◆ WHAT IS NEEDED ◆
Nothing but the pictures is dropped; write out all the remaining data below exactly.
EXCERPTED DATA below:
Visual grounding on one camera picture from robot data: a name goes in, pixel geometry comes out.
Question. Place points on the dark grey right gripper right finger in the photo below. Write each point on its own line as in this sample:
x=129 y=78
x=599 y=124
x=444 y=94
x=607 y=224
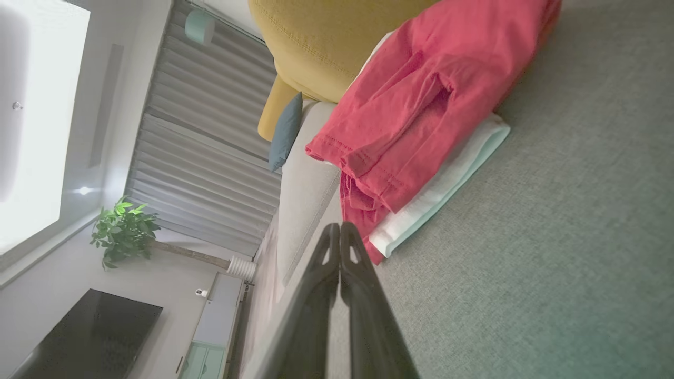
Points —
x=368 y=321

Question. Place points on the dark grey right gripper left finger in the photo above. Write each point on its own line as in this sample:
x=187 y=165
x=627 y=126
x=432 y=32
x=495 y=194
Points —
x=310 y=310

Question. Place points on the red Bulls basketball jersey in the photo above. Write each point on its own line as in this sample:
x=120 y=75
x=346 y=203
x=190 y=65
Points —
x=442 y=184

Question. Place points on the red shorts with white stripes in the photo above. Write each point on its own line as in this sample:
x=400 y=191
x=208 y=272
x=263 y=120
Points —
x=421 y=95

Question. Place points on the light green tv cabinet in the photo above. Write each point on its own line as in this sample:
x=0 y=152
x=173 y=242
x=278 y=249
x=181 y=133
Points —
x=213 y=326

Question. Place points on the grey fabric sofa seat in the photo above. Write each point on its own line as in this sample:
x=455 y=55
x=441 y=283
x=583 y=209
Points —
x=308 y=189

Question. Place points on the blue throw pillow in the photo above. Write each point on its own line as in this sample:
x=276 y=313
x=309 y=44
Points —
x=287 y=134

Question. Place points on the grey pleated curtain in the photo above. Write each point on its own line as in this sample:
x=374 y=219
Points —
x=210 y=147

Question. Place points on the grey sofa cushion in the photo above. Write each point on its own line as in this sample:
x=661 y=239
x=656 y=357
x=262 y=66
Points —
x=553 y=237

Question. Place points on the green plant in white pot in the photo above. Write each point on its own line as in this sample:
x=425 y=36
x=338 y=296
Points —
x=124 y=231

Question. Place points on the yellow sofa backrest cushion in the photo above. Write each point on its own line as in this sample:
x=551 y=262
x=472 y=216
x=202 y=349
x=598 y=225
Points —
x=326 y=42
x=274 y=108

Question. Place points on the black flat television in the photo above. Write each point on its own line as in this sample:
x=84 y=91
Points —
x=89 y=337

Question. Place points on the teal pendant lamp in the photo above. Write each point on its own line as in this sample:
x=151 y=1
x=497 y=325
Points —
x=199 y=26

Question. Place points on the small white security camera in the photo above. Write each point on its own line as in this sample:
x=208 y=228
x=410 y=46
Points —
x=201 y=293
End of EXCERPTED DATA.
◆ EXPECTED ANSWER ◆
Visual grounding on one camera picture from robot data: a name goes in, pixel geometry comes out.
Question. Place points on the dark grey right gripper right finger in the photo below. Write each point on its own line as in this sample:
x=129 y=78
x=599 y=124
x=444 y=94
x=607 y=224
Points —
x=368 y=321

Question. Place points on the dark grey right gripper left finger in the photo above. Write each point on its own line as in this sample:
x=187 y=165
x=627 y=126
x=432 y=32
x=495 y=194
Points —
x=310 y=310

Question. Place points on the red Bulls basketball jersey in the photo above. Write each point on its own line as in this sample:
x=120 y=75
x=346 y=203
x=190 y=65
Points —
x=442 y=184

Question. Place points on the red shorts with white stripes in the photo above. Write each point on its own line as in this sample:
x=400 y=191
x=208 y=272
x=263 y=120
Points —
x=421 y=95

Question. Place points on the light green tv cabinet in the photo above. Write each point on its own line as in this sample:
x=0 y=152
x=173 y=242
x=278 y=249
x=181 y=133
Points —
x=213 y=326

Question. Place points on the grey fabric sofa seat in the photo above. Write each point on its own line as in this sample:
x=455 y=55
x=441 y=283
x=583 y=209
Points —
x=308 y=189

Question. Place points on the blue throw pillow in the photo above. Write each point on its own line as in this sample:
x=276 y=313
x=309 y=44
Points —
x=287 y=134

Question. Place points on the grey pleated curtain in the photo above. Write each point on its own line as in this sample:
x=374 y=219
Points —
x=210 y=147

Question. Place points on the grey sofa cushion in the photo above. Write each point on its own line as in this sample:
x=661 y=239
x=656 y=357
x=262 y=66
Points —
x=553 y=237

Question. Place points on the green plant in white pot in the photo above. Write each point on its own line as in this sample:
x=425 y=36
x=338 y=296
Points —
x=124 y=231

Question. Place points on the yellow sofa backrest cushion in the photo above. Write each point on its own line as in this sample:
x=551 y=262
x=472 y=216
x=202 y=349
x=598 y=225
Points —
x=326 y=42
x=274 y=108

Question. Place points on the black flat television in the photo above. Write each point on its own line as in this sample:
x=84 y=91
Points —
x=89 y=337

Question. Place points on the teal pendant lamp in the photo above. Write each point on its own line as in this sample:
x=151 y=1
x=497 y=325
Points —
x=199 y=26

Question. Place points on the small white security camera in the photo above. Write each point on its own line as in this sample:
x=208 y=228
x=410 y=46
Points —
x=201 y=293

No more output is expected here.